- Problem statement -
The reply to the records below should contain exactly the lines from the line with "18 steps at" through the line with "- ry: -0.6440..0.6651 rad", and nothing besides.

- Data -
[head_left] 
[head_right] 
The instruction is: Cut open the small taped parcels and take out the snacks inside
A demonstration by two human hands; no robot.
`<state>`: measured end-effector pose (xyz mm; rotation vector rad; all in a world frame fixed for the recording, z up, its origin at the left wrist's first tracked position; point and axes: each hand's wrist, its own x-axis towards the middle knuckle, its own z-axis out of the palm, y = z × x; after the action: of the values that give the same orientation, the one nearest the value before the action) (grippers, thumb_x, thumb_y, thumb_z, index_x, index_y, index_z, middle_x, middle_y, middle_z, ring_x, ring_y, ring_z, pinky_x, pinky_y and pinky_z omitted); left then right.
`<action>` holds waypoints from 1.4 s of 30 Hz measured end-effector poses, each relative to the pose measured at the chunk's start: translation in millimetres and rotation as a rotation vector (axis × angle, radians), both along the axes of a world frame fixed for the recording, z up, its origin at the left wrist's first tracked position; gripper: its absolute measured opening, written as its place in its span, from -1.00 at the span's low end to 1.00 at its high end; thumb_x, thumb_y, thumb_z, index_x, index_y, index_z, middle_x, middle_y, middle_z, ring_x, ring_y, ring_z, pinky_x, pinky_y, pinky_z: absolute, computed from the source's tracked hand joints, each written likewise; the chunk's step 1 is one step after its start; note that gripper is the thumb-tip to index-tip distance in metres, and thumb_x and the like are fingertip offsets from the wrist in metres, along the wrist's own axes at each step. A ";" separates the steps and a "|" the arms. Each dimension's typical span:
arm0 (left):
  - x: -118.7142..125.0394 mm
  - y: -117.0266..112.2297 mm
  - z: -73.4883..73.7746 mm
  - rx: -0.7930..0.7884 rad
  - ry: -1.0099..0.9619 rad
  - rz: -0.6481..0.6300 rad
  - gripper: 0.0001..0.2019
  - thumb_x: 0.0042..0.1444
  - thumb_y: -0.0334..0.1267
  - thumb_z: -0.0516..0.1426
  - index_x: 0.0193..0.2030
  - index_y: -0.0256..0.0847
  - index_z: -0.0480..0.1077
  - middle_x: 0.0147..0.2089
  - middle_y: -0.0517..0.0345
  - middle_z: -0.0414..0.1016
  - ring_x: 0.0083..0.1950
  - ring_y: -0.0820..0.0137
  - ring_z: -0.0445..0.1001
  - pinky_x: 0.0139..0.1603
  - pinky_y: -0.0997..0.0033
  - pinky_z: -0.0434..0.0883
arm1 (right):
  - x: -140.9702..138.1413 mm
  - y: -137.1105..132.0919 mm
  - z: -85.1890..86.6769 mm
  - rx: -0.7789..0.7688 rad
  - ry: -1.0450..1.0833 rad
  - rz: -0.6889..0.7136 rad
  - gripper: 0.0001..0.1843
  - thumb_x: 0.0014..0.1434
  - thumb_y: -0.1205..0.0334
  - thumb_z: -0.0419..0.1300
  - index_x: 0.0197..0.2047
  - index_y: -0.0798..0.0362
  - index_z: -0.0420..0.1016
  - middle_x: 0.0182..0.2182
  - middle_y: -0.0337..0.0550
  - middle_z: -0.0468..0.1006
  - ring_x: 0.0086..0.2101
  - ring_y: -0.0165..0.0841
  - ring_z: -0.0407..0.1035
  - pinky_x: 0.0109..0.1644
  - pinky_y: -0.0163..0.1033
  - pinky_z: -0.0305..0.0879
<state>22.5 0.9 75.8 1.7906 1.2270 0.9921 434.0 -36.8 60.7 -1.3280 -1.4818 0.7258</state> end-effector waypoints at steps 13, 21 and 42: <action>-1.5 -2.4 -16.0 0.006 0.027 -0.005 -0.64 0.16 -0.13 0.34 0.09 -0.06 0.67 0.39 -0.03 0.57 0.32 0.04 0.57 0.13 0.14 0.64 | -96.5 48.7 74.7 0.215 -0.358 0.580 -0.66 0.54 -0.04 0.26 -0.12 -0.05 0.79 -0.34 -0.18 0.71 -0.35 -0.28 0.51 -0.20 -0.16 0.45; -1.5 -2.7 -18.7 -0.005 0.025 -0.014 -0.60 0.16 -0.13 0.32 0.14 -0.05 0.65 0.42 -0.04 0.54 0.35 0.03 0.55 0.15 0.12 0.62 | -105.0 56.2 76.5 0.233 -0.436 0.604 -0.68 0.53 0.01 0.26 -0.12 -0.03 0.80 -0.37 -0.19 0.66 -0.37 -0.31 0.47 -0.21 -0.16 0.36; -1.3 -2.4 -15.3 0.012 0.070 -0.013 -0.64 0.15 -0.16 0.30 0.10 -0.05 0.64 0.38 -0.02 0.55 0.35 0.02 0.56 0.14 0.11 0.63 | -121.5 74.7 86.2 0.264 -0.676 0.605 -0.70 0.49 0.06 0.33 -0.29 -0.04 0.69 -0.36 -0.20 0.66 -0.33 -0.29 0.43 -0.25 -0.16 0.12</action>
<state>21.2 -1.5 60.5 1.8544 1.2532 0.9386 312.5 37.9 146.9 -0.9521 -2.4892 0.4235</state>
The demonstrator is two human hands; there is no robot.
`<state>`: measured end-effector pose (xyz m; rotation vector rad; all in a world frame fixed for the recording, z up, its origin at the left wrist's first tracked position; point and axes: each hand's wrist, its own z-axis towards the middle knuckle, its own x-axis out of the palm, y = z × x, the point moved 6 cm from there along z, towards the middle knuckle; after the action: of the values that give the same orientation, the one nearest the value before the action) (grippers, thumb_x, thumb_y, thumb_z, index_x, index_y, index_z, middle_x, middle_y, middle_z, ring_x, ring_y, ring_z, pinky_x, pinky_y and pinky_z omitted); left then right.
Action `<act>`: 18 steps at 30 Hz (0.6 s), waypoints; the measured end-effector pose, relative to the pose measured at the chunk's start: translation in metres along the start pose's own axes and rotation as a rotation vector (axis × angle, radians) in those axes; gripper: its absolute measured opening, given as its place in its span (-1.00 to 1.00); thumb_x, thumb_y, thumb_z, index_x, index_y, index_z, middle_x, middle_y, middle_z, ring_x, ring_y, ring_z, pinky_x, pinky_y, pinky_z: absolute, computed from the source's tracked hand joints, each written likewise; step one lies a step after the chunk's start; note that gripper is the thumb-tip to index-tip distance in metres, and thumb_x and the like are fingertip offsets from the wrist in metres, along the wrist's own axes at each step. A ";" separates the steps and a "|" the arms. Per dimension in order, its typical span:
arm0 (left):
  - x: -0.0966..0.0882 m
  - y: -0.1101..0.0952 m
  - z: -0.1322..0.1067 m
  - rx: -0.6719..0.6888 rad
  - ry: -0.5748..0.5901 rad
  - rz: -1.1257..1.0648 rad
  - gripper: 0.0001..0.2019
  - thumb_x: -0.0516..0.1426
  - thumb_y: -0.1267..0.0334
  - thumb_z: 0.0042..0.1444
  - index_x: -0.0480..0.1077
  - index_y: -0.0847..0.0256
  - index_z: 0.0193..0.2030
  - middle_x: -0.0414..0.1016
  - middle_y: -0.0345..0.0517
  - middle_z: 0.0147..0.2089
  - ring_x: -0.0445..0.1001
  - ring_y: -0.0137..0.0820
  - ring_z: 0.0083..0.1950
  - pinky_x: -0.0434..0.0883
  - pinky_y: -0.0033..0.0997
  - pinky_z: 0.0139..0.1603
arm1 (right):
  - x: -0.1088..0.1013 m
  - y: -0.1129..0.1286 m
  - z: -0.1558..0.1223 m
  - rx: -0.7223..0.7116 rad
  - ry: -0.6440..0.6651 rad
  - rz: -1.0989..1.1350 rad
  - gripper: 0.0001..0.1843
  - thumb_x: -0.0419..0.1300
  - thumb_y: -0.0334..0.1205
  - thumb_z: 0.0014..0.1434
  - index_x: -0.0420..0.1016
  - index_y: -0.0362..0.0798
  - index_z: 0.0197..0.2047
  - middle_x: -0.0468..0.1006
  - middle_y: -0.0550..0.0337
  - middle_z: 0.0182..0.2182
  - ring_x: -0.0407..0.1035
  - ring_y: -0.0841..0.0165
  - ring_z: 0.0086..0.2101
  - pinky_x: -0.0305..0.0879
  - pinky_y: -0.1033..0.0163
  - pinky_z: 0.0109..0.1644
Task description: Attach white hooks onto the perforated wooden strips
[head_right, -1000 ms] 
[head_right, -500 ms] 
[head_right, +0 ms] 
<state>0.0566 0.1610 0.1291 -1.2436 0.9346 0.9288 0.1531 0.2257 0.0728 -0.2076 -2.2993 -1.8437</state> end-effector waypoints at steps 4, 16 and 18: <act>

- Answer space -
Action `<act>`: 18 steps at 30 Hz (0.6 s), waypoints; the measured end-effector pose, relative to the pose measured at the chunk's start: translation in metres along the start pose's own axes and rotation as a rotation vector (axis × angle, radians) in those axes; gripper: its absolute measured opening, given as its place in its span (-1.00 to 1.00); thumb_x, thumb_y, thumb_z, index_x, index_y, index_z, middle_x, middle_y, middle_z, ring_x, ring_y, ring_z, pinky_x, pinky_y, pinky_z: absolute, computed from the source's tracked hand joints, each written likewise; step one lies a step after the chunk's start; note that gripper is the thumb-tip to index-tip distance in metres, and thumb_x and the like are fingertip offsets from the wrist in metres, along the wrist's own axes at each step. A ";" separates the steps and a "|" the arms. Per dimension in order, its typical span:
arm0 (left):
  - x: -0.0966..0.0882 m
  - y: -0.1101..0.0952 m
  - z: -0.1322..0.1067 m
  - rx: -0.6719..0.6888 rad
  - ry: -0.5748..0.5901 rad
  - rz: -1.1257..1.0648 rad
  - gripper: 0.0001..0.2019
  - thumb_x: -0.0516..0.1426
  - thumb_y: -0.1267..0.0334
  - thumb_z: 0.0042..0.1444
  - index_x: -0.0480..0.1077
  - index_y: -0.0847..0.0256
  - index_z: 0.0193..0.2030
  - middle_x: -0.0414..0.1016
  - middle_y: -0.0345..0.0517
  - middle_z: 0.0147..0.2089
  - ring_x: -0.0445..0.1001
  - ring_y: -0.0137..0.0820
  - ring_z: 0.0083..0.1950
  - pinky_x: -0.0434..0.0883
  - pinky_y: -0.0033..0.0997
  - pinky_z: 0.0139..0.1603
arm1 (right):
  - x: -0.1088..0.1013 m
  - y: -0.1129..0.1286 m
  - z: -0.1558..0.1223 m
  - rx: -0.7223..0.7116 rad
  - ry: -0.6440..0.6651 rad

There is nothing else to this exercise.